Monday, August 4, 2008

My Psychotic Break & It's Contradictions With Psychiatry

It was after I went mad and had a psychotic break that I would recall three words from that experience. And these 3 words would have meaning in my recovery that were significant.These 3 words are be,grounded,and energy.

I never knew what these words would really mean until I had a Kundalini Awakening.All I knew was these 3 words were significant for my healing.

Be
The word be came to relate to my being instead of my doing.I was a human doing as a social controller in relationships. I never even knew what it meant to be or allow others to be.This is because I grew up being controlled and abandoned. In my Kundalini Awakening I would discover I could be . I could let go of others. I could have social approval for my being. What I had to heal here was my own toxic shame.So I could find people that actually let me be the person I am.

Grounded
When I went psychotic I would begin hearing voices as hallucinations.I knew that these voices needed grounded. For some reason this was apparent to me far before my Kundalini Awakening ever happened.I finally would ground the voices underneath my feet during my Kundalini Awakening.

Energy
During my Kundalini Awakening I would begin to remove fear,hate,depression,and anxiety. These 4 things were consuming my energy.I would often be in bed for countless hours sleeping being afraid and depressed. In my Kundalini Awakening I would go from chaos too stability and be able to face my life without fear.I began sleeping far less and working far more.
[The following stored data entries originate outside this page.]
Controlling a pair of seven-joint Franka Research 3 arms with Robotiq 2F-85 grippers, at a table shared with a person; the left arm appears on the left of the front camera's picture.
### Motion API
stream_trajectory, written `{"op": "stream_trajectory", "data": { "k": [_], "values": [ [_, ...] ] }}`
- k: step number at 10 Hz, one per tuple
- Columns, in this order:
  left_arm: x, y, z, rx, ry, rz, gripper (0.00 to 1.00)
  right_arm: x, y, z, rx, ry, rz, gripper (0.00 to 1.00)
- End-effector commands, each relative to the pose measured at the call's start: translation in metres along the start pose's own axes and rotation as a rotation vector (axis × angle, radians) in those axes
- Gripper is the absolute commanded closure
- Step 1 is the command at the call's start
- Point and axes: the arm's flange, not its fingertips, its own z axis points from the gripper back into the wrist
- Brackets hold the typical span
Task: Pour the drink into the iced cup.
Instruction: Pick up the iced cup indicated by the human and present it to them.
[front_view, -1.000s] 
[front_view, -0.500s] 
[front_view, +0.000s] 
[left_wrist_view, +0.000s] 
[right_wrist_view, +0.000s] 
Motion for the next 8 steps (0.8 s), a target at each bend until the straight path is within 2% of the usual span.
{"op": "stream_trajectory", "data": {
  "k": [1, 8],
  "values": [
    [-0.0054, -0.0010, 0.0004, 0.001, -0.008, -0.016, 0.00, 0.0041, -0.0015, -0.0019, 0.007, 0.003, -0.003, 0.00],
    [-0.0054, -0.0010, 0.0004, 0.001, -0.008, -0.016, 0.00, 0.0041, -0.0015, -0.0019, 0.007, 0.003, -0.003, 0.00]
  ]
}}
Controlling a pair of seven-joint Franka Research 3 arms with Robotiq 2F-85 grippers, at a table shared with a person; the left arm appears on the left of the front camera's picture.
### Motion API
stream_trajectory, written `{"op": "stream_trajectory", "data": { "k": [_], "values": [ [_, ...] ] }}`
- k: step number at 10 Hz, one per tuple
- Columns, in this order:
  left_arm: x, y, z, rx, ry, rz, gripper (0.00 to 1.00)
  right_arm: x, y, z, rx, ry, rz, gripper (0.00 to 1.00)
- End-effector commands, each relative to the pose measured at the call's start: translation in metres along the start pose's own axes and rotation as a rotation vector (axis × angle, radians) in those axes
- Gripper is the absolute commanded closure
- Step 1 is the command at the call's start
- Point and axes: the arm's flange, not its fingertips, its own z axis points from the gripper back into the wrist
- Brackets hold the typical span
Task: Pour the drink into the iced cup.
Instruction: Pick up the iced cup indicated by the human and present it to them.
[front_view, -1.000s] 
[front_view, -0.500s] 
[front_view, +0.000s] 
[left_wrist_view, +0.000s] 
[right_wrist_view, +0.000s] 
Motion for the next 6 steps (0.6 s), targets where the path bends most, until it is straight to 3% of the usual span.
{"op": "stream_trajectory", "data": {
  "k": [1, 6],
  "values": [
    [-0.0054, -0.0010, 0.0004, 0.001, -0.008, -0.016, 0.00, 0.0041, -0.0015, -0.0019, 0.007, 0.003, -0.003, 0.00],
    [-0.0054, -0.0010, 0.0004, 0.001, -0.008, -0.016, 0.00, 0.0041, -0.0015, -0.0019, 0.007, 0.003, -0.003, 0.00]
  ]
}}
Instead of sleeping for 10-14 hours a day I was now working 10-14 hours a day.This was also do too removing all of my repression.I understand the idea of Kundalini directly connected to repression. And I was extremely repressed.

It was because of these three words I never took anti psychotic medications after my psychotic break.I knew something was different in my experience than what psychiatry was telling me. I knew I could be healed if I wanted too.I used Neuro Lingusitic Programming to heal myself.